Ordered that the order is reversed, without costs or disbursements, and the motions are denied.
While it is true that motions for leave to amend pleadings are to be liberally granted in the absence of prejudice or surprise (see, McCaskey, Davies Assocs. v. New York City Health Hosps. Corp., 59 N.Y.2d 755, 757; CPLR 3025 [b]), it is equally true that the court should examine the sufficiency of the merits of the proposed amendment when considering such motions (see, Sharapata v. Town of Islip, 82 A.D.2d 350, 362, affd 56 N.Y.2d 332). Where, as here, the proposed amendments are totally devoid of merit and are legally insufficient, leave to amend should be denied (see, Matter of Consolidated Edison Co. [Neptune Assocs.], 143 A.D.2d 1012; Fiesel v. Nanuet Props. Corp., 125 A.D.2d 292).

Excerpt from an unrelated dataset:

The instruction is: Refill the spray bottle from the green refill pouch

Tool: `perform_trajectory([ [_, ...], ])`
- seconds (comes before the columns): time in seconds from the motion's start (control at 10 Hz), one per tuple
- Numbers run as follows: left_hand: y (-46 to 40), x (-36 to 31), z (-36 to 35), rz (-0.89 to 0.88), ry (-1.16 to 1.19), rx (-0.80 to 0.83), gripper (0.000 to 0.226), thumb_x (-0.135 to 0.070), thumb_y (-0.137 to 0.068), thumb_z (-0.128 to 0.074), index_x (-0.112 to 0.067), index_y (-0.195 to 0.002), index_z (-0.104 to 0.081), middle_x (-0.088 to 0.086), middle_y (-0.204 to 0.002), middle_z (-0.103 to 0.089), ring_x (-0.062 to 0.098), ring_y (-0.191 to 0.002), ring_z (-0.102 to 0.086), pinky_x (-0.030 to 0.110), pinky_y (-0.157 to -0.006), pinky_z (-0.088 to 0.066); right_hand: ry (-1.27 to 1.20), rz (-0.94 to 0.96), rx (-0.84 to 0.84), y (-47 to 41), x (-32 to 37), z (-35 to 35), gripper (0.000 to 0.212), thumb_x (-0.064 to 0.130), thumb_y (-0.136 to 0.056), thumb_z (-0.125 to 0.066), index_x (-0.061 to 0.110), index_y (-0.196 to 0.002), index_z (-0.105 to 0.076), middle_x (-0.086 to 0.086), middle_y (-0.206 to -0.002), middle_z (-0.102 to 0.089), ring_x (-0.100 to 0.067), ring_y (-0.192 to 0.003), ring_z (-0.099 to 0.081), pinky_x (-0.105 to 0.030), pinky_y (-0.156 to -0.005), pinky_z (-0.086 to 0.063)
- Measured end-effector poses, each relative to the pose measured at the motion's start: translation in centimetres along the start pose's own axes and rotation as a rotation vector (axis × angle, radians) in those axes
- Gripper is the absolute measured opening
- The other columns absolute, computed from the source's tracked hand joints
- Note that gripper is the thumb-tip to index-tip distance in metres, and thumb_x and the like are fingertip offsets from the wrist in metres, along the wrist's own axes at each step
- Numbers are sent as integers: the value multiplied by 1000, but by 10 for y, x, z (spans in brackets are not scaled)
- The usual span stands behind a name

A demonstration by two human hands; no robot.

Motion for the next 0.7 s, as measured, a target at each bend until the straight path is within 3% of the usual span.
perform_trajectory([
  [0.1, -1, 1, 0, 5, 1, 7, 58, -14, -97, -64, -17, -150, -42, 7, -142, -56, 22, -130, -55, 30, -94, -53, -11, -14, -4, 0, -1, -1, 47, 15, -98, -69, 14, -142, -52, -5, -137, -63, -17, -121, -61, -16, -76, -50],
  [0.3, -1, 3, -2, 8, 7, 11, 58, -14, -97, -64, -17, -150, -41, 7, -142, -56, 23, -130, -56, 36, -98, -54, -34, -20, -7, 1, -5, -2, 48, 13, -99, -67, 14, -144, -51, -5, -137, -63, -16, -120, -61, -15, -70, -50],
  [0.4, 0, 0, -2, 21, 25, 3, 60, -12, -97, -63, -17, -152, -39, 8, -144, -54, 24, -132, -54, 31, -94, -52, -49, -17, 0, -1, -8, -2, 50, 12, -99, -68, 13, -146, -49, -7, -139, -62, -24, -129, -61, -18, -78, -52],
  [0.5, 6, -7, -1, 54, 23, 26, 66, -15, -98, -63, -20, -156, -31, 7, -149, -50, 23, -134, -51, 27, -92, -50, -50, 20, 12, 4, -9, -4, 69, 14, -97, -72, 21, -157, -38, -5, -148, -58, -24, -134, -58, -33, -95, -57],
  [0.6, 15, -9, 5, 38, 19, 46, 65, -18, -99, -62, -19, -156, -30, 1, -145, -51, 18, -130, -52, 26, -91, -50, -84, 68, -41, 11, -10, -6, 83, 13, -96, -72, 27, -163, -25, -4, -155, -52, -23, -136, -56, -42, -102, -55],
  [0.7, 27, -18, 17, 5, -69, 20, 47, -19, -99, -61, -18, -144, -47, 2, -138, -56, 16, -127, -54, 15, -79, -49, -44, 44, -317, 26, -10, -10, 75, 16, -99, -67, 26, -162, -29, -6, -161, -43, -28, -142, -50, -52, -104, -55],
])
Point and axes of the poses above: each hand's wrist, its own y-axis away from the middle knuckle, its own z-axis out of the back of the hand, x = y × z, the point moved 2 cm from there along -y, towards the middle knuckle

It has been stated that "punitive damages are available for the purpose of vindicating a public right only where the actions of the alleged tortfeasor constitute gross recklessness or intentional, wanton or malicious conduct aimed at the public generally or are activated by evil or reprehensible motives" (Gravitt v. Newman, 114 A.D.2d 1000, 1002; see also, Sweeney v McCormick, 159 A.D.2d 832). "In the case of a tort action, the defendant's conduct must be so flagrant as to transcend mere carelessness" (Frenya v. Champlain Val. Physicians' Hosp. Med. Ctr., 133 A.D.2d 1000, 1000-1001). The allegations contained in the plaintiffs' amended complaints amount to nothing more than mere negligence and do not rise to the level of moral culpability necessary to support a claim for punitive damages (see, Taylor v Dyer, 190 A.D.2d 902; Karen S. v. Streitferdt, 172 A.D.2d 440; Sweeney v. McCormick, supra). Thompson, J.P., Bracken, Balletta and Eiber, JJ., concur.